HOW TO COMPLETE THIS TASK: Return every line below as is, leaving out the pictures.

GIVEN DATA:
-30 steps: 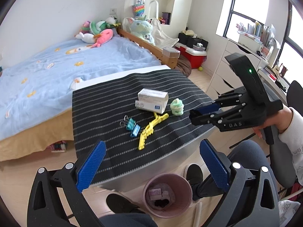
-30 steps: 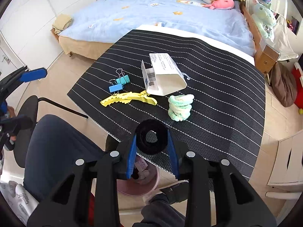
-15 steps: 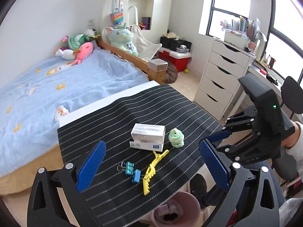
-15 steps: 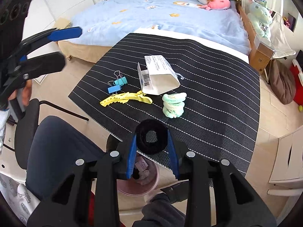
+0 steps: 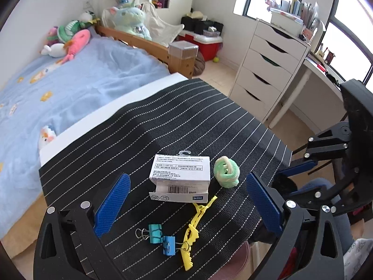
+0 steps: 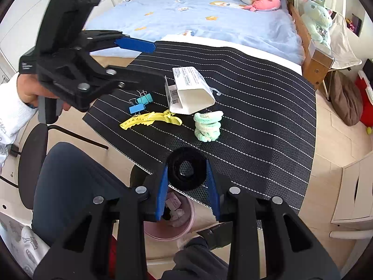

ANSWER TO THIS TASK:
-30 steps: 
-30 steps: 
-15 steps: 
-15 steps: 
+0 steps: 
+0 steps: 

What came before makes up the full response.